Bei jüngeren Gebäuden hängt viel von der behördlichen Genehmigung von Bauanträgen ab. Zwischen den jeweiligen Gemeinden und wohl auch Bundesländern gibt es unterschiedliche Bewilligungspraktiken. So können Makler in Internet und Zeitungen häufig für (Luxus-)Immobilien am Wasser oder sogar im Wasser werben. Volles Risiko.
Schwieriger ist der passive Schutz in Städten. Im Hein-Klink-Stadion in Hamburg-Billstedt wird bei starkem Niederschlag das Wasser in riesige Tanks unter dem Platz geleitet. Laufen diese »Rigolen« voll, wird zunächst der tief liegende Platz gewässert. Das Stadion ist Teil eines bereits 2009 vom Senat initiierten Projekts namens RISA (Regen-In-frastruktur-Anpassung).
Der Naturschutzbund NABU verweist als Gefahrenherd unter anderem auf land- und forstwirtschaftliche Nutzflächen hin, die so gestaltet sind, dass Regenwasser immer schnell abgeleitet wird. »Das führt bei Starkregenereignissen zu schnell und hoch auflaufenden Hochwasserwellen.« Die Agrarwirtschaft im Norden ist jedoch großflächiger als im Süden organisiert. Während dort Gehöfte und Flächen oft eine »geologische« Einheit bilden, sind sie im Norden voneinander getrennt und die Gebäude üblicherweise auf erhöhten Flächen errichtet.

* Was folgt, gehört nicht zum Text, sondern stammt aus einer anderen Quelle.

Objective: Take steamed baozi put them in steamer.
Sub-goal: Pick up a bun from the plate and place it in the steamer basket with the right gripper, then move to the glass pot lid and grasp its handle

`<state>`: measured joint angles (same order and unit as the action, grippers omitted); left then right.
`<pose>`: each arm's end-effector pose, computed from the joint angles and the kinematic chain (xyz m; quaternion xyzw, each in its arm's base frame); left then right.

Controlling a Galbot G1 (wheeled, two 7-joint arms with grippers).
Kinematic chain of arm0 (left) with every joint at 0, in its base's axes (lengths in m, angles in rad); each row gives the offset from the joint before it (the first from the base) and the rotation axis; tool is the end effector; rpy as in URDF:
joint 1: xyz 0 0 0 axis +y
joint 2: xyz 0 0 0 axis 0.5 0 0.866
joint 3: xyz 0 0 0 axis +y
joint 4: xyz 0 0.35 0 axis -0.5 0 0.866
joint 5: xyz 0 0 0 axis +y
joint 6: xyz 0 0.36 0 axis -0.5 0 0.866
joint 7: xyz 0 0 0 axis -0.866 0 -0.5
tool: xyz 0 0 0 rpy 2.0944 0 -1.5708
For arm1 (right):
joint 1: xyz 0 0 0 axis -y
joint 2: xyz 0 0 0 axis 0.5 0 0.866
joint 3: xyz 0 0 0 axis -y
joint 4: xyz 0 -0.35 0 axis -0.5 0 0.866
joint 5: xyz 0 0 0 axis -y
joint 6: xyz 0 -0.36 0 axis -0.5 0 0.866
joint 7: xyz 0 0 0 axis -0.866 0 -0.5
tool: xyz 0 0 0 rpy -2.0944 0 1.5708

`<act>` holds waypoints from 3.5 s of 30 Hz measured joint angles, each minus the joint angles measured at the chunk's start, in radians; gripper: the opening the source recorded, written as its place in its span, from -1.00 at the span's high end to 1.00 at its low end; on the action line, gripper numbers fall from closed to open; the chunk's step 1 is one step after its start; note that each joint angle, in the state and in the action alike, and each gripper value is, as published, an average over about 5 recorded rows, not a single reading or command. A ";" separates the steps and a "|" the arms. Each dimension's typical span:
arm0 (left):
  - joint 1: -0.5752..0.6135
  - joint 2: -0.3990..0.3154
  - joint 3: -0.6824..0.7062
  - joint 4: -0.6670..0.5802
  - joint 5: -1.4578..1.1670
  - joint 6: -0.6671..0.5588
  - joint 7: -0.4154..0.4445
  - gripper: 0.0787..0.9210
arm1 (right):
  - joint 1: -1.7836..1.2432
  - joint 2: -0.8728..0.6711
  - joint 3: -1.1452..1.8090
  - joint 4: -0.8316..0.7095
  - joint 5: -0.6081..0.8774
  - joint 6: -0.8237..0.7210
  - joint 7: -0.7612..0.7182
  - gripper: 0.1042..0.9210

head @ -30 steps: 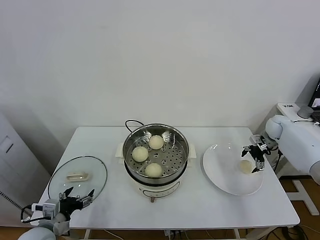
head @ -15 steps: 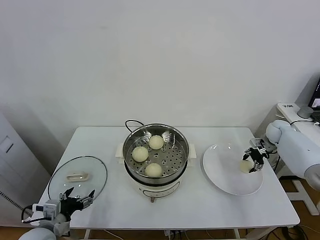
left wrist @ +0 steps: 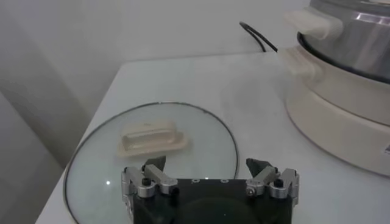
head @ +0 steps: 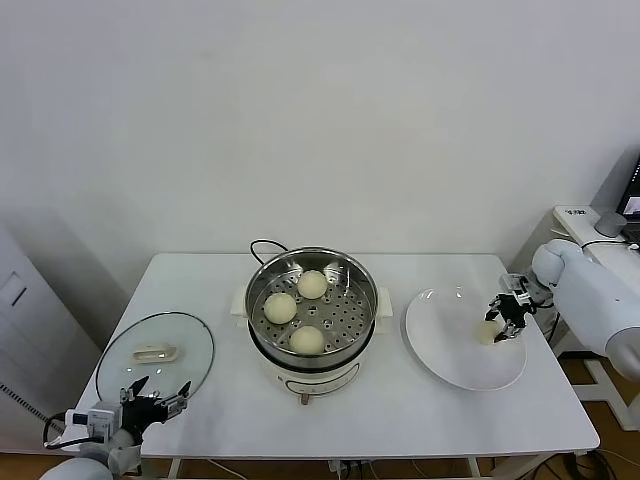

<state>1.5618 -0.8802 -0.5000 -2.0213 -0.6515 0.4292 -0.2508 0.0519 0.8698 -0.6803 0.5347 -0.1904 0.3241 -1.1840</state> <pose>0.2063 0.1172 -0.2934 -0.0292 -0.9554 -0.0467 0.2900 0.5774 -0.2947 -0.2207 0.5216 -0.5372 0.5205 0.4105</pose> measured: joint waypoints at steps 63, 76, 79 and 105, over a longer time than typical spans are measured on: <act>0.001 -0.011 -0.002 -0.015 0.013 0.005 -0.008 -0.77 | 0.778 0.214 -0.956 0.876 1.109 -0.818 0.486 0.05; 0.014 -0.020 -0.012 -0.011 0.013 -0.003 -0.007 -0.77 | 0.715 0.236 -0.977 0.892 1.116 -0.857 0.549 0.05; 0.017 -0.022 -0.013 -0.011 0.013 -0.004 -0.007 -0.77 | 0.703 0.239 -0.978 0.895 1.115 -0.863 0.558 0.04; 0.013 -0.033 -0.026 -0.014 0.011 -0.005 -0.006 -0.77 | 0.713 0.156 -0.870 0.854 1.188 -0.860 0.552 -0.76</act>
<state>1.5747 -0.9132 -0.5265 -2.0355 -0.6402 0.4237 -0.2568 0.7644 1.0262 -1.5506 1.3892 0.9977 -0.5362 -0.6324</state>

Natürlich spielen viele Gründe in die Wirkung von Starkregen hinein, auch die lokale Geografie. So treten lange Dauerregen von zwölf Stunden und mehr vor allem in Gebirgsregionen auf. Wuppertal bietet dem Niederschlag daher »ideale« Bedingungen: Vom Bergland umgeben, liegt die Stadt selber in der Wuppertaler Senke.